Ce recueil de gags ne m’a pas fait rire. La plupart du temps, il s’agit de réflexions en une case et une ou deux phrases. Parfois nous avons droit à un strip en trois cases. Dans tous les cas, la thématique se veut tendance actuelle et sexy. Mademoiselle F. dégage l’image d’une jeune femme qui couche un peu avec tout le monde, qui n’a rien contre le harcèlement sexuel, qui n’aime pas trop travailler, qui veille sur son apparence, (poids, vêtements, coiffure). Ses comparses ne sont pas en reste, les copines sont angoissées par leur poids, le patron est obsédé par les femmes. Honnêtement, je trouve l’ensemble des personnages assez quelconques et déplaisants. Quant à l’aspect humoristique, et bien comme déjà dit, je n’ai jamais trouvé ça drôle. Le dessin rond et très lisible, passe bien, quant à lui… mais convient clairement mieux en dessin d’illustration dans un magazine que comme support pour une bande dessinée (ces dessins étaient publiés à l’origine pour illustrer des articles dans un magazine féminin). Est-ce de la bande dessinée ? Autant que « Le Chat » de Geluck, serais-je tenté de dire. Mais bon, je trouve chez « Le Chat » des éclairs de génie dans ses réflexions que j’ai été très (mais alors là, trrrrrrrrrrrrrrrrrrrrrrrrrrrrrrrèèèèèèèèèèèèèèèèèèèèèèèssssssssssssss) loin de retrouver ici.
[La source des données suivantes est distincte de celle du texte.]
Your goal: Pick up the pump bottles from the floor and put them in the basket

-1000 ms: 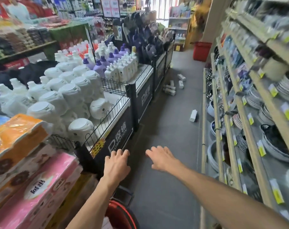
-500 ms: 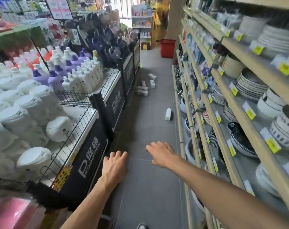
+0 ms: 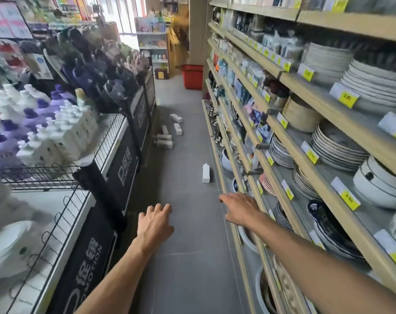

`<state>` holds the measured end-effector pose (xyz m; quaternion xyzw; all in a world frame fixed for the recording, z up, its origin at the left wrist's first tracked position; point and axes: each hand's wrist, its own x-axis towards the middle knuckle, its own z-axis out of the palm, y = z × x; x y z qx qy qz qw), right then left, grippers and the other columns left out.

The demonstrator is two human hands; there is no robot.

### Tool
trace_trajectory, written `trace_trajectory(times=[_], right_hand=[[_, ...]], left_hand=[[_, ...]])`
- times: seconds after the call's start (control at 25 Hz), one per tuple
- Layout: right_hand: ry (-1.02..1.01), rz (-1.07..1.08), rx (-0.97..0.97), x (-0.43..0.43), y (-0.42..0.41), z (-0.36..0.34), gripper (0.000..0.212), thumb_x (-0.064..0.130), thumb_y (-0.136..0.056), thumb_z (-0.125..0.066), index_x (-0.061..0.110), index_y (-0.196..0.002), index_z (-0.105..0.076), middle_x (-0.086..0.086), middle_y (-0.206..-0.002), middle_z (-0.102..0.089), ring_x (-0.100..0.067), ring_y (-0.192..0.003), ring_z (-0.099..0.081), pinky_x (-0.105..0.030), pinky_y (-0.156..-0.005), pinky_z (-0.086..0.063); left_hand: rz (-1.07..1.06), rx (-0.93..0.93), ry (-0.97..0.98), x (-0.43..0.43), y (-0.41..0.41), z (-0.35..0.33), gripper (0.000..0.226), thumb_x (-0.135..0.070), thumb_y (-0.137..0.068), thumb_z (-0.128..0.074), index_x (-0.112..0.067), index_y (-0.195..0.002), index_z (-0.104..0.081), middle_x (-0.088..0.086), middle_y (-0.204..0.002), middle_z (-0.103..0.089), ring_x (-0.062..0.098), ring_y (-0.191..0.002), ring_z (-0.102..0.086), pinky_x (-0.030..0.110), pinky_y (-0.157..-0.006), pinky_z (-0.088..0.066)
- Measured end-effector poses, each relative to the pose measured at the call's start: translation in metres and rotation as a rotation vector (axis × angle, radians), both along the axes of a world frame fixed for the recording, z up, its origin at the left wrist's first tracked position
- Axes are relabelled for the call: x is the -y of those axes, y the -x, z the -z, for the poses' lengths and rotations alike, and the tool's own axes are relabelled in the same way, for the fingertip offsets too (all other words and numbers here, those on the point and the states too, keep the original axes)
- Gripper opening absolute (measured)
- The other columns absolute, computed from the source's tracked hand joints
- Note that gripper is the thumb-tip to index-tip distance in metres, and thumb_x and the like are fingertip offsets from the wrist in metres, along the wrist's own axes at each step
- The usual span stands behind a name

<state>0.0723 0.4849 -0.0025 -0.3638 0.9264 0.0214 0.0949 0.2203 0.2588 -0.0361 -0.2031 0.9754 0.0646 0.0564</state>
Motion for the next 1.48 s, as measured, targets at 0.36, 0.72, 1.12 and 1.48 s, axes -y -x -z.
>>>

J. comme John (Une aventure de)
J’ai rarement lu une bande dessinée dans laquelle les dialogues sonnaient aussi faux à mes oreilles. Voici un exemple pris au hasard : - A chaque fois, je ressens ici la même impression, mille yeux nous observent et nous sommes aveugles. Deux poissons dans un bocal. - Ca ira ici Tonio. Je me sens pleinement rassurée à présent. Si ce genre de narration et de dialogues vous plaisent, vous pouvez tenter l’aventure. Sinon, sachez que tout est écrit de la sorte, voire parfois même en rimes de mirlitons, ce qui ne fait qu’accroître le caractère lourdingue du récit. Au niveau du dessin, je n’ai pas trop compris le concept. Les personnages féminins et plusieurs personnages masculins sont dessinés dans un style semi-réaliste très classique mais d’autres personnages, à commencer par le héros de ces aventures, ont des traits monstrueux qui ne correspondent ni au genre humain ni à un animal. Ils sont juste moches et difformes et je ne comprends pas pourquoi. C’est… perturbant. Au niveau des scénarios (et je n’ai lu que le premier tome), nous sommes dans un récit d’aventure avec des éléments fantastiques qui s’insèrent dans un univers réaliste. Dans le premier tome, c’est surtout la découverte d’un quartier uniquement accessible par des souterrains qui est au centre du récit, quartier menacé par un homme d’affaire, un flic à sa solde et quelques affreux à la solde du flic susmentionné. Déjà que ce type de montage en cascade n’a que peu d’intérêt mais comme l’intrigue est cousue de fil blanc, c’est tout l’album qui m’a paru lourd et peu entrainant. Honnêtement, je me suis ennuyé. Je passe mon tour pour le tome 2. 'Vraiment pas aimé' est un peu sévère, mais clairement, je n'ai pas aimé.